The White Road: The Nightrunner Series, Book 5 by Lynn Flewelling


  “You don’t know ships,” said Micum. “You’d be lucky not to get washed overboard if a storm comes up. You take the cabin. I’ll stay with the crew.”

  Alec couldn’t tell if Rieser was more surprised by Micum or himself as he nodded slightly and muttered, “Thank you.”

  Morthage had a been a crew member on the Lady for over a year now, and liked his captain and the work. So he felt a bit guilty as he slipped below to his billet and took out one of the bespelled message sticks his other employer supplied him with. Breaking it, he whispered, “Lord Seregil and Alec have returned to the ship—”

  When he was done, a little ball of magic light sped away through the thick planking of the hull.

  CHAPTER 24

  Return to a Dead Man’s house

  THE SHIP’S lantern swung on its hook as Ilar clung to the heavy bench fixed to the floor beside the little table in Ulan’s cabin. The White Seal was a large merchant ship, broad in the beam and built to cross stormy seas, but the rolling of the floor under his feet was still alarming. The rains had come their second day out from Virésse—and the swells that had kept Ilar bent over the rail for most of that day, until he grew accustomed to the rocking of the ship. But even that did not match the torture of being trapped on this vessel with so many strangers—men who seemed to look right through him to the shame and weakness he carried in his heart. Without the khirnari to protect him, he wouldn’t have dared venture out of the cabin they shared. Ulan was coughing more, too.

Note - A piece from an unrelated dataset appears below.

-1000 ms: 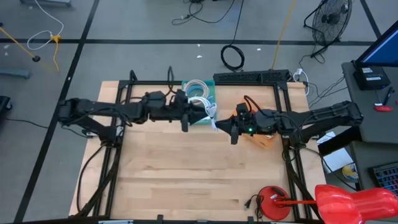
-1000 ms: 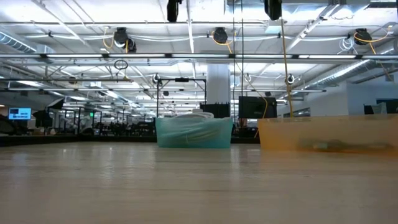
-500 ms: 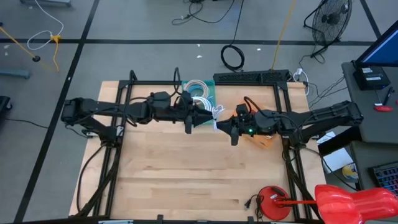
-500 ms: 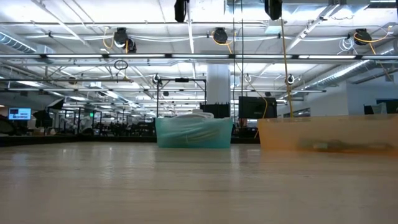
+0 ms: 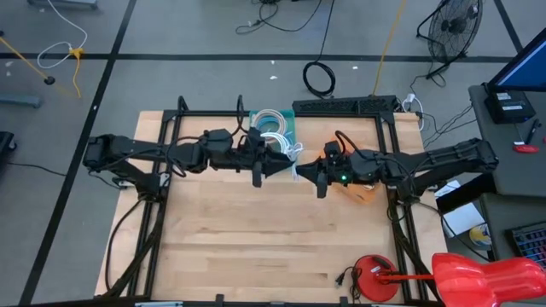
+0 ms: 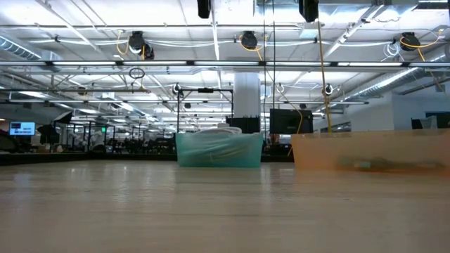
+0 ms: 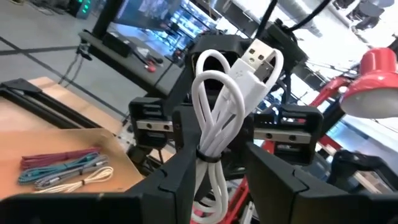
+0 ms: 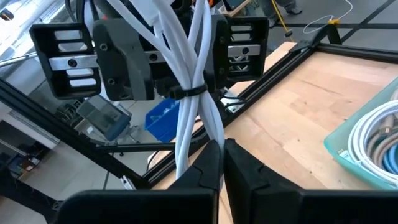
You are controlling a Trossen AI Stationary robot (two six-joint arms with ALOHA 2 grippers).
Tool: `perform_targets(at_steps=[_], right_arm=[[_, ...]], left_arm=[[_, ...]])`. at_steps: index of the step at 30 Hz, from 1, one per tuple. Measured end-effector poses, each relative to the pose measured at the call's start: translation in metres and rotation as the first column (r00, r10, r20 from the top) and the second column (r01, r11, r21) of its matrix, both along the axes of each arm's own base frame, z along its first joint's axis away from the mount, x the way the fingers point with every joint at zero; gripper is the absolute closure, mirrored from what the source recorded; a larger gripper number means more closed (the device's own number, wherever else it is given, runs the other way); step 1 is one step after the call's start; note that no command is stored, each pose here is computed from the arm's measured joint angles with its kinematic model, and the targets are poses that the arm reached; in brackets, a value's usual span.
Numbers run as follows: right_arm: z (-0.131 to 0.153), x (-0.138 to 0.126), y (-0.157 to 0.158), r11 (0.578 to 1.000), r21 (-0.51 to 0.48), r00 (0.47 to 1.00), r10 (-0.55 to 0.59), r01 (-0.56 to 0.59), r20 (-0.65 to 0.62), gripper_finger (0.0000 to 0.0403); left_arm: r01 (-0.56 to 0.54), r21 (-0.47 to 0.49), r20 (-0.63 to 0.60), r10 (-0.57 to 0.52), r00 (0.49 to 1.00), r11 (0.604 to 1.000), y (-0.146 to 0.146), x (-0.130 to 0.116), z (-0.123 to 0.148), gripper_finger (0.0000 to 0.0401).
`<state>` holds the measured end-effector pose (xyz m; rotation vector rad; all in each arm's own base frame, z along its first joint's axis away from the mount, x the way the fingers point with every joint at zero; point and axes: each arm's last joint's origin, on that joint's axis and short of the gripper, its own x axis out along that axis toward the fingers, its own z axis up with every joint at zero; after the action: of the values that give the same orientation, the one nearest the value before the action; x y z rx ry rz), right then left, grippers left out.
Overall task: Pick & Place USB Port
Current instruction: Put the white charger cable into the orange bin
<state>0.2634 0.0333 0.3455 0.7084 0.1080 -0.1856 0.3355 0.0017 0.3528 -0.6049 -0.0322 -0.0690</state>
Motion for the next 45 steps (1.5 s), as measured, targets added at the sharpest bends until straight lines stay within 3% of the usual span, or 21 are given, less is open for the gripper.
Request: perform_targets(at_steps=[13, 15, 18, 21, 27, 32, 40, 45], right_arm=[[0.000, 0.000, 0.000, 1.000, 0.000, 1.000, -0.001, 0.001, -0.003, 0.0403], [0.000, 0.000, 0.000, 1.000, 0.000, 1.000, -0.001, 0.001, -0.003, 0.0403], [0.000, 0.000, 0.000, 1.000, -0.004, 1.000, 0.001, -0.001, -0.004, 0.0403], [0.001, 0.000, 0.000, 1.000, -0.025, 1.000, 0.015, -0.015, 0.002, 0.0395], [0.011, -0.001, 0.003, 0.994, -0.027, 0.989, 0.110, -0.108, 0.095, 0.0341], [0.022, -0.008, 0.003, 0.993, -0.013, 0.980, 0.116, -0.115, 0.164, 0.0284], [0.029, -0.020, -0.009, 0.996, -0.056, 0.984, 0.081, -0.073, 0.157, 0.0213], [0.020, -0.011, -0.030, 0.999, -0.034, 0.994, 0.006, -0.002, 0.112, 0.0189]], left_arm=[[-0.070, -0.023, 0.030, 0.071, 0.997, 0.997, 0.011, 0.000, 0.003, 0.0273], [-0.074, -0.031, 0.024, 0.075, 0.997, 0.997, 0.013, 0.001, 0.001, 0.0298], [-0.070, -0.033, 0.016, 0.070, 0.997, 0.997, 0.013, 0.002, 0.000, 0.0368], [-0.062, -0.043, 0.017, 0.063, 0.998, 0.997, 0.013, 0.002, 0.000, 0.0385], [0.005, -0.068, 0.027, -0.003, 1.000, 0.998, 0.013, -0.005, 0.007, 0.0393], [0.075, -0.083, 0.015, -0.074, 0.997, 0.994, 0.012, -0.013, 0.012, 0.0393], [0.002, -0.040, -0.028, -0.003, 1.000, 0.999, 0.016, -0.026, 0.018, 0.0394], [-0.011, -0.057, 0.037, 0.013, 0.999, 0.998, 0.023, -0.023, 0.022, 0.0394]])
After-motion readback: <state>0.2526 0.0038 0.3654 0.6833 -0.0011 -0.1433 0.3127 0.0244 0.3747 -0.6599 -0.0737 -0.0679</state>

  They were already under way when word had come from Ulan’s spy that Lord Seregil’s privateering vessel, the Green Lady, had docked at Beggar’s Bridge, and that Seregil was aboard, together with Alec—who’d shorn his hair and dyed it brown—a Tír named Cavish, and a ’faie with the odd name of Rieser. There was no mention of the rhekaro, or the Tír wizard who’d been with them in Gedre.

  “That is troubling, yet fortune has smiled on us all the same, Ilar,” Ulan had told him. “If they have gone all the way to Beggar’s Bridge, then they may well be going back to Riga on the same errand as ours. Do you think Alec knows about the books?”

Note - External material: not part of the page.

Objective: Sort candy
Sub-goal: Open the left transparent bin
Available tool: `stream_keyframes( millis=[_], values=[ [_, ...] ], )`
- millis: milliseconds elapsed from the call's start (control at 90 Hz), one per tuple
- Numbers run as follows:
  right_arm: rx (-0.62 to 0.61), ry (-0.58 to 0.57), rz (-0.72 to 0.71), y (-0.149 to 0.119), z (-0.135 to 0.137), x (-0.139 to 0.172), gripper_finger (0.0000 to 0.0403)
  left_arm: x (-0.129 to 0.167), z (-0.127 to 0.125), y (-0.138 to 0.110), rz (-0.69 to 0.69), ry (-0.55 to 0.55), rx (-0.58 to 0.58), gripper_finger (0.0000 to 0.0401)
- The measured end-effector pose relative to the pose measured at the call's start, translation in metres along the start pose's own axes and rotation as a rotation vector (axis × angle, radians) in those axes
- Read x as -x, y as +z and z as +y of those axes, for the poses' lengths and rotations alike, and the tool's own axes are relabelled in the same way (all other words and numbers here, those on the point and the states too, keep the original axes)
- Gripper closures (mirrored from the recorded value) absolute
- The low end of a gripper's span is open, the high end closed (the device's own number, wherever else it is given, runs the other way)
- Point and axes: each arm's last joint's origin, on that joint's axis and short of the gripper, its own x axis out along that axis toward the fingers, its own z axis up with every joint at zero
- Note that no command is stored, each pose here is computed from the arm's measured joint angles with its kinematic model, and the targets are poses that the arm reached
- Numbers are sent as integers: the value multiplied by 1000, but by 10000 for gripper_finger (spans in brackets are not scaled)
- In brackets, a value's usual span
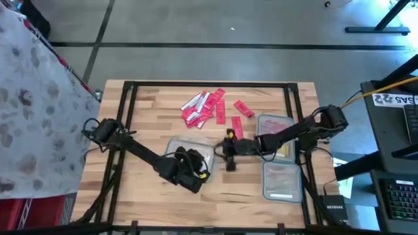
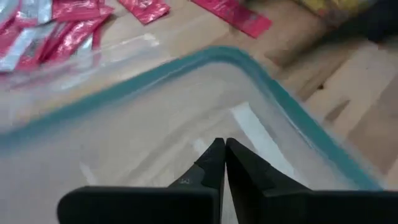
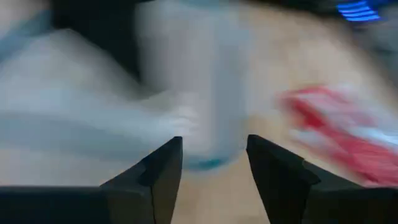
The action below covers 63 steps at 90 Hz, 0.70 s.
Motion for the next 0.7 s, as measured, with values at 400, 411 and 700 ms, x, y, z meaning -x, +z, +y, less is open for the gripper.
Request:
stream_keyframes(
  millis=[400,411,700],
  values=[
    [21,175,1,13,12,21,233,36,4,70,-121,-63,-168,401],
    [21,220,-4,13,14,22,233,38,5,71,-121,-67,-166,401],
    [-8,861,-37,24,80,28,233,51,16,55,181,-119,-117,401]
  ],
)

  “He could have seen them, as I did.”

  “Assuming that he does, then we’ve still stolen a march on them. We’ll have the books, and perhaps Alec, as well. And if so, we shall learn what has become of the rhekaro.”

  “What if they aren’t going there?” asked Ilar.

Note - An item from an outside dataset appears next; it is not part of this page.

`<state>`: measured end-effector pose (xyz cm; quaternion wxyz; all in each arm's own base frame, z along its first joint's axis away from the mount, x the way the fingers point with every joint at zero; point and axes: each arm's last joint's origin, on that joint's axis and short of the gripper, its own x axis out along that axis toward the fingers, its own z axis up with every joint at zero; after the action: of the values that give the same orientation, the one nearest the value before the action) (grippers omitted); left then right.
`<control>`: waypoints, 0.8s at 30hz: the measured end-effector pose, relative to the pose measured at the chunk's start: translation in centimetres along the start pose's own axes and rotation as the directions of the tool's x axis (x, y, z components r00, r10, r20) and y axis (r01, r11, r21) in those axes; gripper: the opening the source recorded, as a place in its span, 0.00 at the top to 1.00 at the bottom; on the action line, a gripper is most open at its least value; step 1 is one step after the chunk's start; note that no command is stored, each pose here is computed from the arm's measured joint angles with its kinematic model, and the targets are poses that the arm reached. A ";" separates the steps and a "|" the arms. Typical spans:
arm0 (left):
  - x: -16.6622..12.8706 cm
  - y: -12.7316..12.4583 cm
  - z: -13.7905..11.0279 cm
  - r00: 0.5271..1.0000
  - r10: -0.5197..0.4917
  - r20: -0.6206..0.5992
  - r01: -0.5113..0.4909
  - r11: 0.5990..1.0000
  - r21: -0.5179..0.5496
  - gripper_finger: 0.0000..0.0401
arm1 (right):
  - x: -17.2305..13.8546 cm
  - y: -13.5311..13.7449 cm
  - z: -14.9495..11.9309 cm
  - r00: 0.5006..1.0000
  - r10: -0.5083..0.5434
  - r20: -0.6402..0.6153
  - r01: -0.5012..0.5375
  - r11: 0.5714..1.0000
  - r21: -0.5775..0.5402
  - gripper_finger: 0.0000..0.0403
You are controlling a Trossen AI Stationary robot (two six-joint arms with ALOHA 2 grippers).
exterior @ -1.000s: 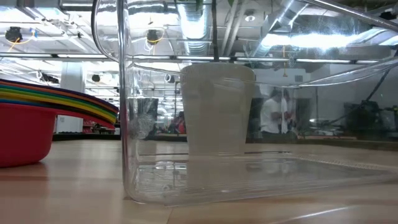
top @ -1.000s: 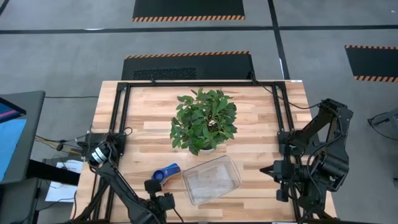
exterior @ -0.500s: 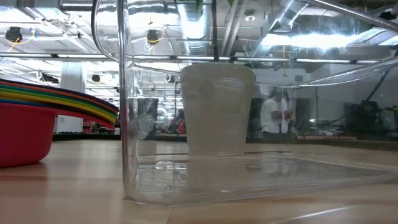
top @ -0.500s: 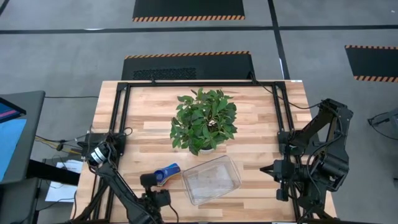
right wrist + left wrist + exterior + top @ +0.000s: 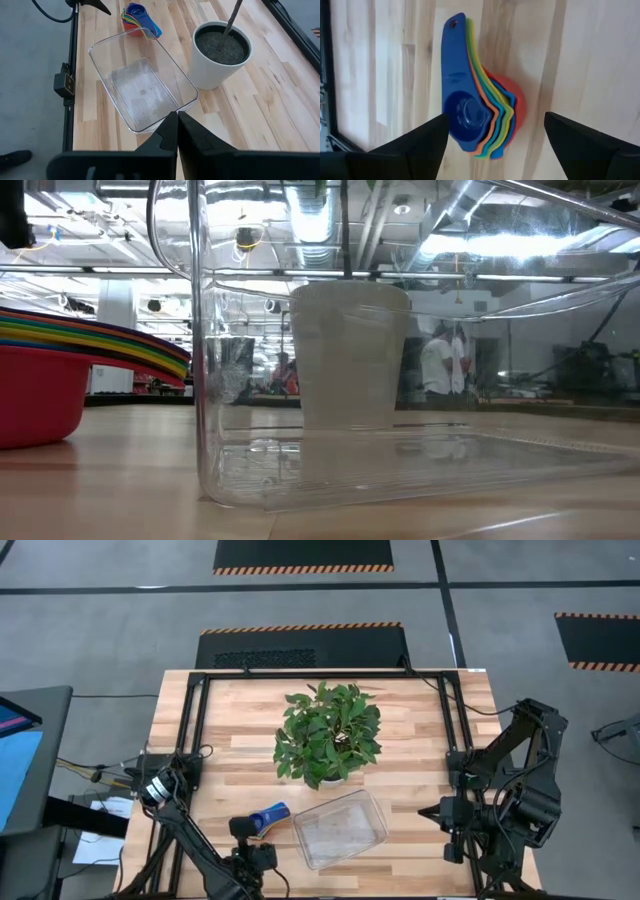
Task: Nest measuring cups in basket
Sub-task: Put the stacked measuring cup into the transparent bin
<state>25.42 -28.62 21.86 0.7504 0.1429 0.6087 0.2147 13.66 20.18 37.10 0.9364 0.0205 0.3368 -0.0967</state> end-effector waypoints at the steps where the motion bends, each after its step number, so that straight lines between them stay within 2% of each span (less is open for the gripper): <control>1: 0.0 0.0 0.0 1.000 -0.007 0.000 0.007 1.000 -0.005 0.21 | 0.0 0.0 0.0 1.000 0.000 0.000 0.000 1.000 0.000 0.93; 7: 0.5 -0.9 -0.1 0.996 -0.082 -0.021 0.081 0.996 -0.028 0.21 | 0.0 0.0 0.0 1.000 0.000 0.000 0.000 1.000 0.000 0.93; 24: 4.3 -1.2 -1.6 0.994 -0.013 -0.105 0.011 1.000 -0.020 0.21 | 0.0 0.0 0.0 1.000 0.002 -0.002 -0.002 1.000 0.001 0.93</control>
<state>24.73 -27.61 17.22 0.7198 0.1205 0.6462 0.2231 13.66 20.20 37.10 0.9361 0.0215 0.3377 -0.0960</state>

  “One step at a time, dear fellow,” Ulan had said with a smile.

  Ilar gripped the bench until his fingers ached, trying to rein in the hope and excitement that overwhelmed him again. Please, Aura, let them come to us in Plenimar!

  “Come now, dear boy, and pay attention,” Ulan chided gently, tapping the drawing spread between them on the table.

  “What? Oh, yes.”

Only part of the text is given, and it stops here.